On croit parfois rêver, mais on est bien dans la réalité. Et ça se passe à la Réunion. Qui n’est plus une colonie, le saviez-vous ! Et pourtant. Prenons l’exemple du colonel Vandebeulque, le patron des sapeurs-pompiers de la Réunion. Comme nous le révélions (voir l’article de Jérôme Talpin dans notre édition d’hier), le colonel Vandebeulque n’aurait jamais dû être nommé directeur du Sdis de la Réunion car son parcours professionnel ne pouvait pas lui permettre d’être inscrit sur la liste d’aptitude à cette fonction. Autrement dit, il n’a pas les compétences pour. Ce n’est pas une invention du Journal de l’île, mais bien un jugement rendu par le tribunal administratif de Paris, le 12 juin dernier, suite à une plainte du colonel Loubry qui, lui, avait postulé à ce poste vacant après le départ du colonel Caroli. Mais pour des raisons politiques ou plutôt politiciennes, le colonel Loubry, beau-frère du communiste Claude Hoarau, ancien président du Sdis (service départemental d’incendie et de secours), avait été "lourdé". Injustement. Mais comme "Bon dié i puni pas galet", le cas Vandebeulque explose aujourd’hui à la figure des autorités qui, en 2010, l’avaient pistonné. C’est du pistonnage, il n’y a pas d’autre mot. Bien mal acquis ne profite jamais. Michel Lalande, l’actuel préfet, n’y est pour rien. C’est son prédécesseur qui est en cause.

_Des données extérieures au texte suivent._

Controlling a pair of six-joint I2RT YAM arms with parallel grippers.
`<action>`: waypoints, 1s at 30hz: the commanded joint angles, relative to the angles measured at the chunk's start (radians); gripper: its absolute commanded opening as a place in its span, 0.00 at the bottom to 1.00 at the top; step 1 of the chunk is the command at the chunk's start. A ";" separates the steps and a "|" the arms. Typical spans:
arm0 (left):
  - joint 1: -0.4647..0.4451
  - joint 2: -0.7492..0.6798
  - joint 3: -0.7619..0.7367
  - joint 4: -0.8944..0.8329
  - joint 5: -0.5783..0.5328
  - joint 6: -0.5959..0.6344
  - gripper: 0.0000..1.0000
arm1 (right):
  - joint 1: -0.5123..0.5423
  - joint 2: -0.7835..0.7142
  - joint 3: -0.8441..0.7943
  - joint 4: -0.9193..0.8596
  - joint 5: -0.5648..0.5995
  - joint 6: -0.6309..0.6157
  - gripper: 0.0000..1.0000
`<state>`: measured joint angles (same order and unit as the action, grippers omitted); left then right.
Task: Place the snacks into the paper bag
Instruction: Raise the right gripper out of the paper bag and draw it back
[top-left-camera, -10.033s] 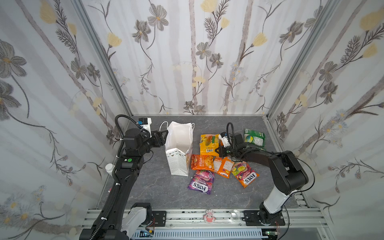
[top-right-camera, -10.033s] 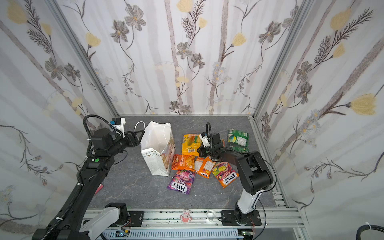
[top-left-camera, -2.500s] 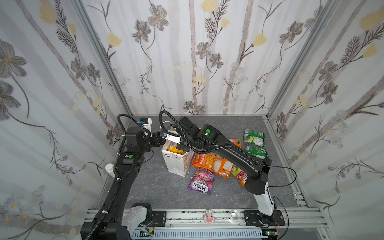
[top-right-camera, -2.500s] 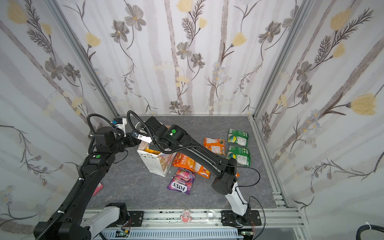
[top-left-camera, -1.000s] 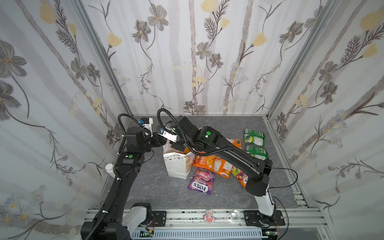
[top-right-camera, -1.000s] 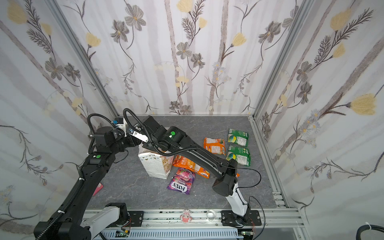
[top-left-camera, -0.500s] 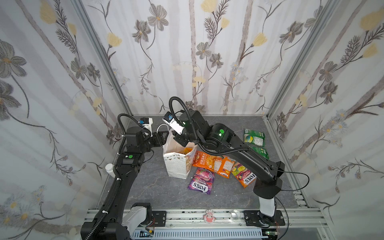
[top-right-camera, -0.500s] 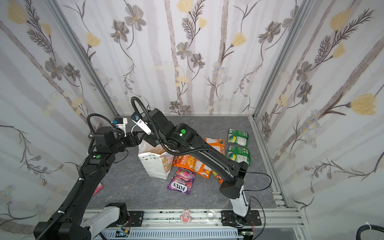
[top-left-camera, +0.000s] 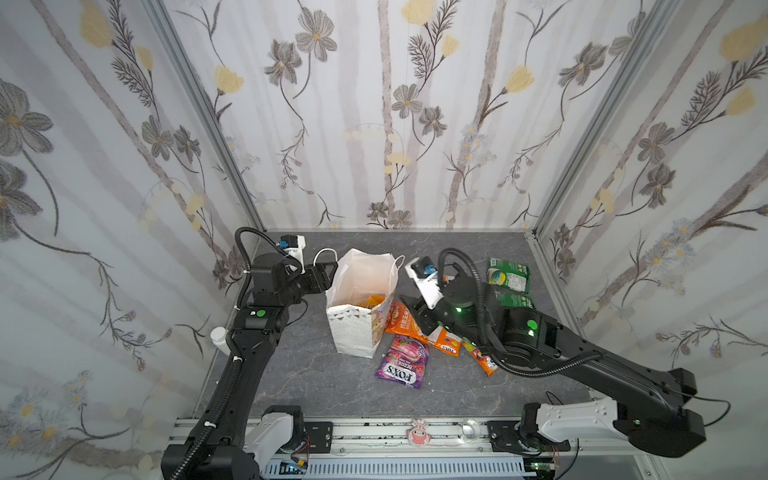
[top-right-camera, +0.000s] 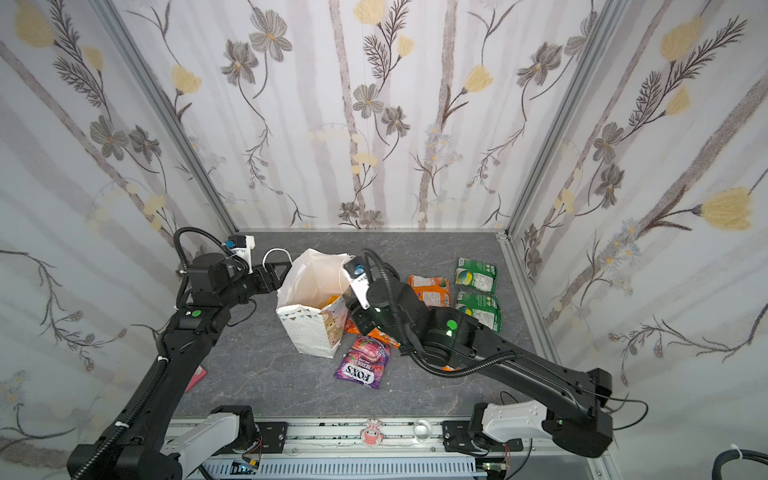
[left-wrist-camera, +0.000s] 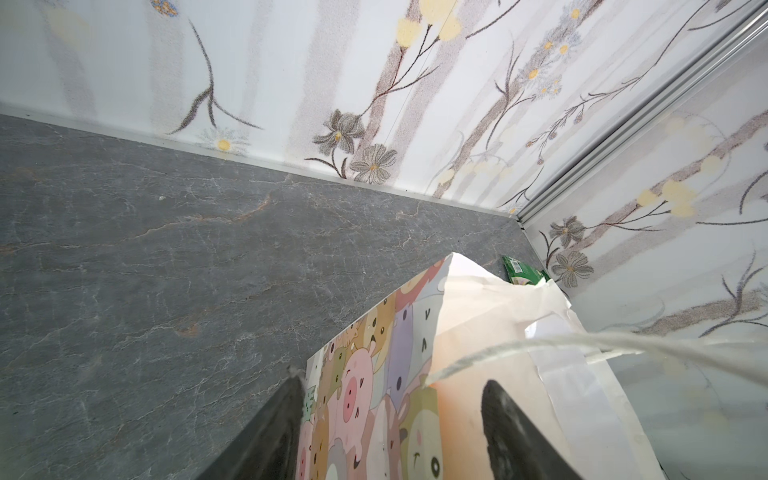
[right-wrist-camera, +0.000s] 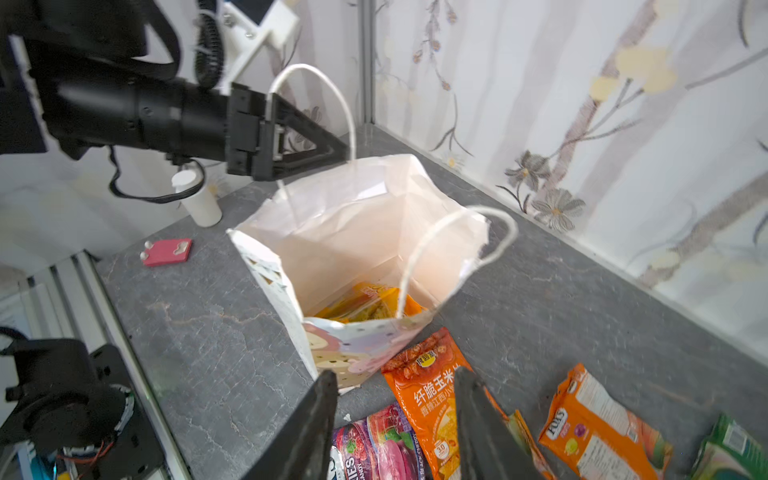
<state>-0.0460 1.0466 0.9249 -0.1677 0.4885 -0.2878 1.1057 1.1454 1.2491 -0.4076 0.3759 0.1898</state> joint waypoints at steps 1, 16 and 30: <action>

Le colonel Vandebeulque, "vrai-faux" directeur du Sdis, finalement, a cependant bénéficié de tous les avantages financiers et matériels liés à la fonction. Et même plus, comme nous l’avions également écrit dans nos précédentes éditions. Contrairement à ses prédécesseurs, il a quitté son logement de fonction de Saint-Denis au profit d’une villa sur la côte Ouest avec piscine remplie par des camions citernes du Sdis, etc., etc. Suite à la révélation du Journal de l’île, le colonel Vandebeulque se verra privé de médaille nationale du mérite aujourd’hui. Dans le cadre de la journée nationale des sapeurs-pompiers, il était prévu de lui décerner cette médaille. Mais le jugement du TA de Paris relayé par le JIR a tout chamboulé. Ce matin, à 10 h, aura bien lieu, sur l’esplanade du port de Saint-Pierre, une cérémonie en hommage aux soldats du feu morts en service. Suivra une remise de galons et de diplômes ainsi que la remise du drapeau au corps départemental des sapeurs-pompiers de la Réunion. Mais pas de médaille pour Vandebeulque. Concernant le drapeau en question, un drapeau bleu-blanc-rouge, commandé en métropole par le directeur du Sdis, il aurait coûté la bagatelle de 10 000 euros. Un drapeau à 10 000 euros en ces temps de crise. Ça fait cher le mètre carré de tissu ! Qu’adviendra-t-il de ce colonel ? Restera-t-il en poste à la Réunion, avec la complicité de l’Etat ? Nassimah Dindar, présidente du Sdis a tout pouvoir de lui retirer ses délégations par une mesure conservatoire. Le fera-t-elle ? A suivre !
Il faut savoir que des "Vandebeulque", il doit y en avoir à tous les étages de l’administration, dans quasiment tous les services publics à la Réunion. En effet, le directeur du Sdis n’est pas le premier haut cadre politiquement "placé" à un poste taillé sur mesure. Le pistonnage et le copinage ne fonctionnent pas que dans les mairies. Il ne profite pas qu’aux nervis, aux gros bras ou à certaines familles. L’Etat use et parfois en abuse dans ses diverses directions de services. Dans nombre de services publics, nos politiques sont parfaitement au courant des copinages en cours, des recrutements par cooptation. Il n’est bien entendu pas question ici de retomber dans le sempiternel débat "zoreil/créole", mais à l’heure où nombre de politiques prônent la régionalisation des emplois, il serait peut-être temps d’ouvrir les yeux sur ce phénomène de "piston-copinage" qui existe à tous les niveaux. Dans la police, dans l’éducation nationale, à l’université, dans le milieu hospitalier, dans les collectivités publiques, dans l’administration au sens large… encore trop souvent, hélas, touchés par ce que l’on nomme - à tort ou à raison ? - le syndrome de la "goyave de France".